I went back to the fire and got Mike. I wanted him to look at the flashing light on a tower to see if he saw the same thing--how it was sending information, not just acting like a strobe so planes don't hit it. He confirmed that it wasn't just in my head. I told him that I wanted to do some mass media and change some heads for the good of the world. He suggested we get together again soon to act on these experiences, and write some songs. When we returned to the fire, he sang an original tuned with guitar accompaniment. I dug it.
At midnight, everyone else went home and I got dropped at the AQ. I shared my experience with a bunch of people there, but none of them really knew what I was talking about. Chris told me he had ten doses in the last 14 days, but he didn't seem to experience the intense waves of energy like me. Mostly everyone there was pretentious, shifty eyed, with walls up. On the dance floor, I didn't see couples in the same groove, connecting. They were just a bunch of guys bopping' around girls, and lookin' at their boobs. I want to see relationships--people who are in love... or at least open to finding it, or folks who are just freaking out... celebrating life.

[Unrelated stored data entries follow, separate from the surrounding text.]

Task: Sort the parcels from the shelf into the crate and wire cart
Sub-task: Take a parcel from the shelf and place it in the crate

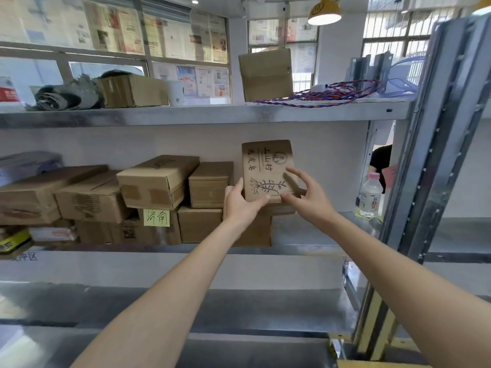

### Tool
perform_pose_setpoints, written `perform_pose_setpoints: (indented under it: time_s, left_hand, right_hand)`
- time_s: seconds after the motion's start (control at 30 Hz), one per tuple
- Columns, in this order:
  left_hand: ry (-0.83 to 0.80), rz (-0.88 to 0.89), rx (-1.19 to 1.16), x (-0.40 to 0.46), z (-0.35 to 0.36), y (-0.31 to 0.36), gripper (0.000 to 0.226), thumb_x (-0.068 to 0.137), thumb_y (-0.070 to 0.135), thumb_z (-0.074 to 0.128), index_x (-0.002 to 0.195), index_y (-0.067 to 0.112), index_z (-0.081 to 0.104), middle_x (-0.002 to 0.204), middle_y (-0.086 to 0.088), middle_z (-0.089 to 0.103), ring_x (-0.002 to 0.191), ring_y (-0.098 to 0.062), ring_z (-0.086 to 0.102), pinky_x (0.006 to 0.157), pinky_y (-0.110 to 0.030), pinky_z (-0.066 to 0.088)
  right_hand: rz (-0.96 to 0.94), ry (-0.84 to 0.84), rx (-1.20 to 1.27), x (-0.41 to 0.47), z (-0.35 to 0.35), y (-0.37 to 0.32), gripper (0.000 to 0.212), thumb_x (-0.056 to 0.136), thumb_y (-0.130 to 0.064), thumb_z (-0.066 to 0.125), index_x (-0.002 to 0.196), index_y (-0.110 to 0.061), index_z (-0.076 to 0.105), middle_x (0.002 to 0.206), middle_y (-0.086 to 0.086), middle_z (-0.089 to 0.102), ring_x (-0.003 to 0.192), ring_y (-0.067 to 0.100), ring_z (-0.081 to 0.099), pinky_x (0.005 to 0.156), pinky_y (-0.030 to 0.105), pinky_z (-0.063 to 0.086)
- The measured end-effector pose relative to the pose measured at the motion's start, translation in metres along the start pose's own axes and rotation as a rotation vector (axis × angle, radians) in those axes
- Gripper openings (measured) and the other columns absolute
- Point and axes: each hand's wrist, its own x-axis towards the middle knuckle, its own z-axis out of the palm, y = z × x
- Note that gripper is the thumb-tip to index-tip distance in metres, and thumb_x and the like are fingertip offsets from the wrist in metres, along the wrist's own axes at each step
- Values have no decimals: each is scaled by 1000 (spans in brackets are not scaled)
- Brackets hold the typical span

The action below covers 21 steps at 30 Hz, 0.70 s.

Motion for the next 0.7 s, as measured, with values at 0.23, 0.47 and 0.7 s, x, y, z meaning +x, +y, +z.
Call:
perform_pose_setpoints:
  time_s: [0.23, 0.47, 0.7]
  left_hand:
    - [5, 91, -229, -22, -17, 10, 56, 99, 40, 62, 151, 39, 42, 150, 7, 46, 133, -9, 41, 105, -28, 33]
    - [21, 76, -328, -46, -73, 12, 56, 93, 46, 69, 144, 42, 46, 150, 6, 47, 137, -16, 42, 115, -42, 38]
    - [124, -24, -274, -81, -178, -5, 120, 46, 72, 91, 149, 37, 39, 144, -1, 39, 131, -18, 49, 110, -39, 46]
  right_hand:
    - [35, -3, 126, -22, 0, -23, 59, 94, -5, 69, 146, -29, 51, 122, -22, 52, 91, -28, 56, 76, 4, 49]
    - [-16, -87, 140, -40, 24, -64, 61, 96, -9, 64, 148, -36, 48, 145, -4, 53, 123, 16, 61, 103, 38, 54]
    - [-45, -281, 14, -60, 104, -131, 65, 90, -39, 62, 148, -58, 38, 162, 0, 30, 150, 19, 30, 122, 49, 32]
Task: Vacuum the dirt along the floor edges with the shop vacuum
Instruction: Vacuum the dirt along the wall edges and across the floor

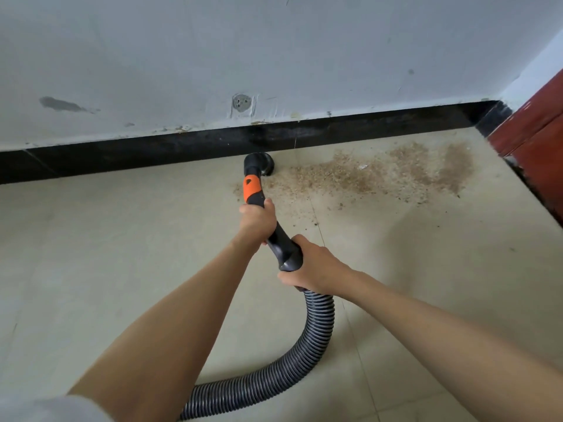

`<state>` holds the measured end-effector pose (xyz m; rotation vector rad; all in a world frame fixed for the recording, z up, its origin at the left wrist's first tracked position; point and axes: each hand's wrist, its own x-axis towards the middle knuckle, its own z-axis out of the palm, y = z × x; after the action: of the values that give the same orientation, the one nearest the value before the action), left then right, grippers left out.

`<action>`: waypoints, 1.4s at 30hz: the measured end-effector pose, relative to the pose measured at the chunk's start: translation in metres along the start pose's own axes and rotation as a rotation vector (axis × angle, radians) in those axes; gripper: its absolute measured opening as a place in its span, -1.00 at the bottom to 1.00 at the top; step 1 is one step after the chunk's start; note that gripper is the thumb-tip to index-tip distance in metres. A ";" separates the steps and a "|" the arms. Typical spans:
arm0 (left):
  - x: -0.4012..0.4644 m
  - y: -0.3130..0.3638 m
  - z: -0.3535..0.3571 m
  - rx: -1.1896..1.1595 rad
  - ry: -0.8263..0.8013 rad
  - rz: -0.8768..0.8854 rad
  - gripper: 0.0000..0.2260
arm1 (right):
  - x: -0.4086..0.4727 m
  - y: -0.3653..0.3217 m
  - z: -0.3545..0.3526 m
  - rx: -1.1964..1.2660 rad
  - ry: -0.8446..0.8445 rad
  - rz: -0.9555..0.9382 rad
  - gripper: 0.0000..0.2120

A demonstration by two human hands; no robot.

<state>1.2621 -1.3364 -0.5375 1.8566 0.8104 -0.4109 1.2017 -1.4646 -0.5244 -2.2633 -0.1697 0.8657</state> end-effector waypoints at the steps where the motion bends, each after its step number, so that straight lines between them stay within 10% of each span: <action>1: -0.002 0.006 0.008 0.010 -0.025 0.000 -0.55 | -0.002 0.005 -0.007 0.000 0.012 0.013 -0.66; 19: 0.004 0.045 0.060 0.156 -0.227 0.097 -0.49 | -0.005 0.034 -0.041 0.084 0.146 0.117 -0.69; 42: -0.007 -0.043 -0.051 -0.103 0.061 -0.033 -0.58 | -0.004 -0.036 0.022 -0.048 -0.158 -0.051 -0.67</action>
<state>1.2231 -1.2817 -0.5403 1.7694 0.8881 -0.3285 1.1892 -1.4266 -0.5102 -2.2245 -0.3225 1.0232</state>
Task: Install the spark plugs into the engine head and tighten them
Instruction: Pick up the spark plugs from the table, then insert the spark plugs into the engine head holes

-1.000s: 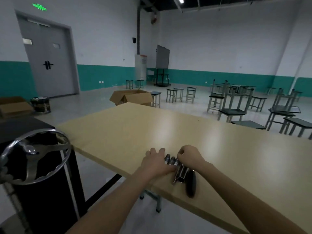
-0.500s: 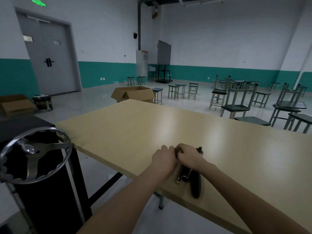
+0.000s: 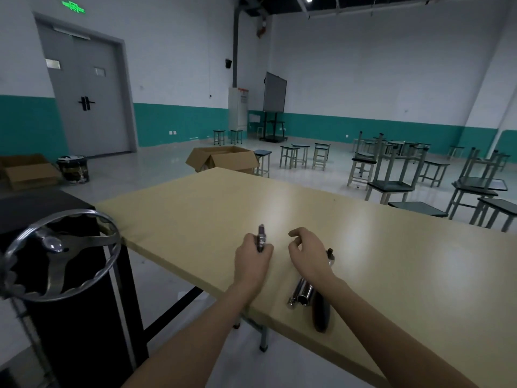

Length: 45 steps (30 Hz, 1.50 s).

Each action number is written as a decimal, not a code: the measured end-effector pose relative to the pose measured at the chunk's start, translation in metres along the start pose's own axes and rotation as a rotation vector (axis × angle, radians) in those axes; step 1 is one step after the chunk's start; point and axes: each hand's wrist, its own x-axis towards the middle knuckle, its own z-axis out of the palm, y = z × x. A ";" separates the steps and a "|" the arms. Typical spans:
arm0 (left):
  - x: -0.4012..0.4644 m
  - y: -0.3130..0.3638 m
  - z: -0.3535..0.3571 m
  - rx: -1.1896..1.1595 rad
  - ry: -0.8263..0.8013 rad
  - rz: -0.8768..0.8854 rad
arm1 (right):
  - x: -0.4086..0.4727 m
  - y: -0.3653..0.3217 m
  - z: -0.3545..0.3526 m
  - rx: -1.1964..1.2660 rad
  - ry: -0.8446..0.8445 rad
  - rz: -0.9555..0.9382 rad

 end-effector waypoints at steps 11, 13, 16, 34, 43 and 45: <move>-0.030 0.016 -0.145 -0.802 -0.312 -0.475 | -0.047 -0.132 0.055 1.018 -0.489 0.414; -0.050 0.014 -0.189 -0.846 -0.281 -0.486 | -0.068 -0.165 0.073 1.069 -0.553 0.400; -0.088 0.009 -0.258 -0.875 -0.160 -0.482 | -0.105 -0.220 0.103 1.017 -0.647 0.252; -0.342 -0.044 -0.526 -0.613 0.802 -0.511 | -0.375 -0.451 0.239 0.773 -0.926 -0.498; -0.387 -0.067 -0.577 -1.189 0.962 -0.620 | -0.426 -0.470 0.261 0.395 -0.960 -1.040; -0.392 -0.067 -0.577 -1.169 1.024 -0.614 | -0.437 -0.475 0.268 0.354 -0.894 -1.128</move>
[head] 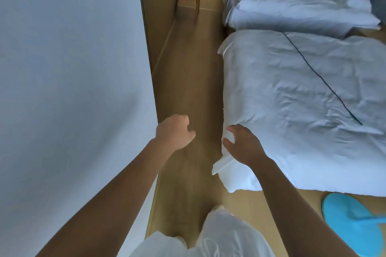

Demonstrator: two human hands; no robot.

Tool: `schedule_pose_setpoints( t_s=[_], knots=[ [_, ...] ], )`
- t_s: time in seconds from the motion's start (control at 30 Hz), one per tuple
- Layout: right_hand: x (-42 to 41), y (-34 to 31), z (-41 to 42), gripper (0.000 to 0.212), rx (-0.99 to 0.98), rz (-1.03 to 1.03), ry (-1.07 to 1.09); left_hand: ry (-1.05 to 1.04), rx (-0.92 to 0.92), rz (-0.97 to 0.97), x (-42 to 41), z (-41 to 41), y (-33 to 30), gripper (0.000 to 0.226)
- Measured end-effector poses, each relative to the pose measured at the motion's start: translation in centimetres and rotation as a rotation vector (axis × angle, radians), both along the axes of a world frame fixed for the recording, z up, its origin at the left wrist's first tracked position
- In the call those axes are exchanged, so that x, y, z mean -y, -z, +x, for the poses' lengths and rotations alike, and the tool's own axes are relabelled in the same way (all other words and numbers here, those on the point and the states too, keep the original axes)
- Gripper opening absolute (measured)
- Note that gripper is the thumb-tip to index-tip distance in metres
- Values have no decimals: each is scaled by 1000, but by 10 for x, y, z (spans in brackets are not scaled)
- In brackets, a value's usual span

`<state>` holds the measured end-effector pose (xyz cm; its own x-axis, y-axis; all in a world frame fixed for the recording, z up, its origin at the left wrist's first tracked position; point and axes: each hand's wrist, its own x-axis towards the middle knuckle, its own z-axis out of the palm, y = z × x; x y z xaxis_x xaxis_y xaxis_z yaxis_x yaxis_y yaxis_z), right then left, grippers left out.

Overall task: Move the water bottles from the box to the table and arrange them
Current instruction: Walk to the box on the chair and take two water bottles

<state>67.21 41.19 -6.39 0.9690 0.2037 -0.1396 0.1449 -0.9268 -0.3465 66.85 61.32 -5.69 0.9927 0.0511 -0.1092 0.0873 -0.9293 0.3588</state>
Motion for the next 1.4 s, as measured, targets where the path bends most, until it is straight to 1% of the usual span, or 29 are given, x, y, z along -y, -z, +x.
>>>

Zooms effect everyone differently. It all depends on your head space. I am beginning to see that I am very different from most people around me, including my family and 99.9% of this city. Unfortunately, when I returned to the Gypsy Camp at 3am, the magic was gone. Everything was the same—mundane; no more dancing trees, crazy visions or lights on towers flashing out information. I know it was real, and it is there still. It is just a matter of being at that level of awareness.
3:10pm Searching the web for "Shamanism", and I'm on this site at the moment.
11:30pm Mike brought egg rolls, I made honey and onion rice, and the other Mike brought chocolate chip cookies. Beauitful grooves were created by three guitars and the personalities behind. I showed a bit of trippy footage shot in Mexico, then we headed to O'leary's Open Mike.